> WORK ITEM: Wherever the word "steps" occurs in the listing, copy the whole line.

> RECORDED INFORMATION:
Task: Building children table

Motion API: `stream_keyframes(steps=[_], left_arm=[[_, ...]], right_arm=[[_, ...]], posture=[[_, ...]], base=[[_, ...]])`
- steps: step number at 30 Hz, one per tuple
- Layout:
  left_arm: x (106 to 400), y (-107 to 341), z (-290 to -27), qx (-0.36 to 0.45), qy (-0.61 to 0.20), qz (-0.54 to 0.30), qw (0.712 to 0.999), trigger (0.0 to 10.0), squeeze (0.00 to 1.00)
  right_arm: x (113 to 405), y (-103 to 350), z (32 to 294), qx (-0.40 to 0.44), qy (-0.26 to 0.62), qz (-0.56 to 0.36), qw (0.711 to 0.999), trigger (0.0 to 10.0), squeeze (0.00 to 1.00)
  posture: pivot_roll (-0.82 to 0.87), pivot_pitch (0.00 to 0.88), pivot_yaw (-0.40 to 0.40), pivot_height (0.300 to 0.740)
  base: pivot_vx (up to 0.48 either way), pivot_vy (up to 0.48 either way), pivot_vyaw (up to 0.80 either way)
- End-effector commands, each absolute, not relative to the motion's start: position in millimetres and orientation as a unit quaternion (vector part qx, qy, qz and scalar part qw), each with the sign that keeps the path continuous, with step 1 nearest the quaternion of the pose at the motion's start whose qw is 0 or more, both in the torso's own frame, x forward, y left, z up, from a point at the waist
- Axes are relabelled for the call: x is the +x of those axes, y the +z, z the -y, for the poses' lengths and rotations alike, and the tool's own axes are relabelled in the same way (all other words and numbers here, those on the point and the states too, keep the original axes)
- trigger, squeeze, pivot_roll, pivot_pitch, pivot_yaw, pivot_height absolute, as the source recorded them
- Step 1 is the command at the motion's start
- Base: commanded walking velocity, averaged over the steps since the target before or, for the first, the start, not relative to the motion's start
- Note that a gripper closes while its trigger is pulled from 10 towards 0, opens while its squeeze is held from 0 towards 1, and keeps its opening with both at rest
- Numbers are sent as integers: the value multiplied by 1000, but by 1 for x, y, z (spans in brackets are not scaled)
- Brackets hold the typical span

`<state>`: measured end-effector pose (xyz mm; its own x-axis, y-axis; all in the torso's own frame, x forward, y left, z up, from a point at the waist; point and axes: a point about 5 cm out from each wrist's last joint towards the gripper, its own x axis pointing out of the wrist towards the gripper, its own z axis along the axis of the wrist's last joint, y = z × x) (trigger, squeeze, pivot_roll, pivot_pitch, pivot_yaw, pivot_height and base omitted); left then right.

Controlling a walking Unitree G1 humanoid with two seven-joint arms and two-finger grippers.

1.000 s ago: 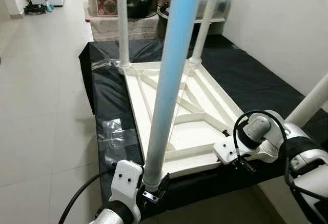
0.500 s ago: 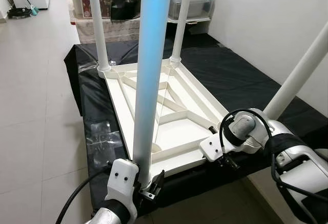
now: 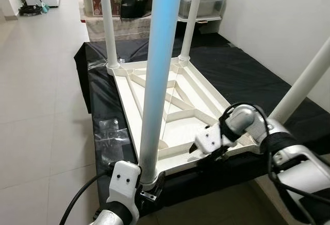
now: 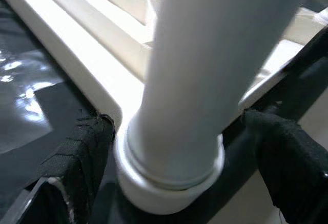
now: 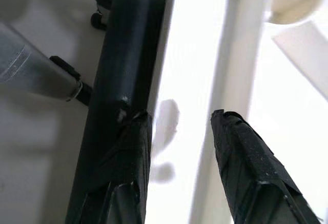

> ANSWER TO THIS TASK:
Motion API: `stream_keyframes(steps=[_], left_arm=[[_, ...]], right_arm=[[_, ...]], posture=[[_, ...]], base=[[_, ...]])`
- steps: step number at 30 Hz, one per tuple
- Base: commanded walking velocity, averaged over the steps since the target before or, for the first, the start, not relative to the motion's start

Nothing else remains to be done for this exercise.